*** GIVEN ENTRIES Section Begins ***
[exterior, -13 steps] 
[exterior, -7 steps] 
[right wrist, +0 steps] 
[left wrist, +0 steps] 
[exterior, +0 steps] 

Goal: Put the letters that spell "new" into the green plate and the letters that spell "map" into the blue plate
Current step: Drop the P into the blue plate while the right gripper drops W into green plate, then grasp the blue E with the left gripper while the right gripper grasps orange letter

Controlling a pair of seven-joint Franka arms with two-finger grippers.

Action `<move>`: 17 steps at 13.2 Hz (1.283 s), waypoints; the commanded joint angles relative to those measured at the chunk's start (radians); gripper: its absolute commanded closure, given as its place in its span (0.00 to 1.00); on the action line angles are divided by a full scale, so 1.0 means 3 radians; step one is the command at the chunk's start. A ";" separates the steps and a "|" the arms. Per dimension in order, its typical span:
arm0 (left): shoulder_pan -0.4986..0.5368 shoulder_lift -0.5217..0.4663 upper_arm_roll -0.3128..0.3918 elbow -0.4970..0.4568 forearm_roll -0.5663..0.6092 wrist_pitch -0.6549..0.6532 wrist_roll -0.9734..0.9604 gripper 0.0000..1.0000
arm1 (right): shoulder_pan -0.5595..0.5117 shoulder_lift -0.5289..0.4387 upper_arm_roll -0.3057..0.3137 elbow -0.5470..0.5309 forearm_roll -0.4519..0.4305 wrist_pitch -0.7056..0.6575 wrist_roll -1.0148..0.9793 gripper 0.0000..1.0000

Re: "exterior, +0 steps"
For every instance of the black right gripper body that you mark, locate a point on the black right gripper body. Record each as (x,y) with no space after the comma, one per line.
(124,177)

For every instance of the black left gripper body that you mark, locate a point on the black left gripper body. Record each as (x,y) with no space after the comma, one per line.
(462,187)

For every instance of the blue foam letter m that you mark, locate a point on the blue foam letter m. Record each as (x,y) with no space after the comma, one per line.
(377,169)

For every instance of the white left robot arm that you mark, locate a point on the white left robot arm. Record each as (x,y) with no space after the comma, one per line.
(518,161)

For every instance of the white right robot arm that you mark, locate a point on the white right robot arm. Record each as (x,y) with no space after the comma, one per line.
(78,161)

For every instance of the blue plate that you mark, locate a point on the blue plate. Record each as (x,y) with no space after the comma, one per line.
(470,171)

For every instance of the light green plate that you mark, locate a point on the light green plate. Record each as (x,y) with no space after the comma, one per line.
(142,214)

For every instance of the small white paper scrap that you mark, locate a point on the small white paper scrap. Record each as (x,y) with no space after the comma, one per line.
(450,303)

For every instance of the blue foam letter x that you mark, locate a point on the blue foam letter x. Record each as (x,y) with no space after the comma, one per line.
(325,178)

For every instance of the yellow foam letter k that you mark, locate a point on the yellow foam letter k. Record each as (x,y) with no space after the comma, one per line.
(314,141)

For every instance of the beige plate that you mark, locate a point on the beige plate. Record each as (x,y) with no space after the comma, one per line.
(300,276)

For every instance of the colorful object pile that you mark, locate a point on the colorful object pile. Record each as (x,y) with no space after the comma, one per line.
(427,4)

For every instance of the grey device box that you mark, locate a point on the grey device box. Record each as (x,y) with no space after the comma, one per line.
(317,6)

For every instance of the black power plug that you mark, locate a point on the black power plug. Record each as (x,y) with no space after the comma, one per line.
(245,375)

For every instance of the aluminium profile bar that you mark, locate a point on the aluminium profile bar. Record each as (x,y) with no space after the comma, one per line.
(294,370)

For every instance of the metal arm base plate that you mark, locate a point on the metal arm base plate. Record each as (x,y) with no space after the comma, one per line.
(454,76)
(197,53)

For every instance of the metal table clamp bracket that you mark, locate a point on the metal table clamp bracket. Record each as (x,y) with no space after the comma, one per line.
*** GIVEN ENTRIES Section Ends ***
[DIRECTIONS] Exactly reproduce the lines that run from the line with "For every instance of the blue foam letter x" through the last line of the records, inclusive.

[YOUR SOLUTION]
For every instance of the blue foam letter x that you mark, locate a point on the blue foam letter x. Record each as (x,y) with no space after the comma, one per line.
(325,178)

For every instance of the yellow foam letter k that you mark, locate a point on the yellow foam letter k. Record each as (x,y) with no space after the comma, one per line.
(314,141)

For every instance of the beige plate that you mark, locate a point on the beige plate. Record each as (x,y) with no space after the comma, one per line.
(300,276)

For every instance of the colorful object pile that you mark, locate a point on the colorful object pile. Record each as (x,y) with no space after the comma, one per line.
(427,4)

For every instance of the grey device box that you mark, locate a point on the grey device box. Record each as (x,y) with no space after the comma, one per line.
(317,6)

For every instance of the black power plug that you mark, locate a point on the black power plug. Record each as (x,y) with no space after the comma, one per line.
(245,375)

For every instance of the aluminium profile bar that you mark, locate a point on the aluminium profile bar. Record each as (x,y) with no space after the comma, one per line.
(294,370)

For every instance of the metal arm base plate that you mark, locate a point on the metal arm base plate. Record each as (x,y) with no space after the comma, one per line.
(454,76)
(197,53)

For every instance of the metal table clamp bracket that you mark, locate a point on the metal table clamp bracket. Record each as (x,y) with no space after the comma, one per line.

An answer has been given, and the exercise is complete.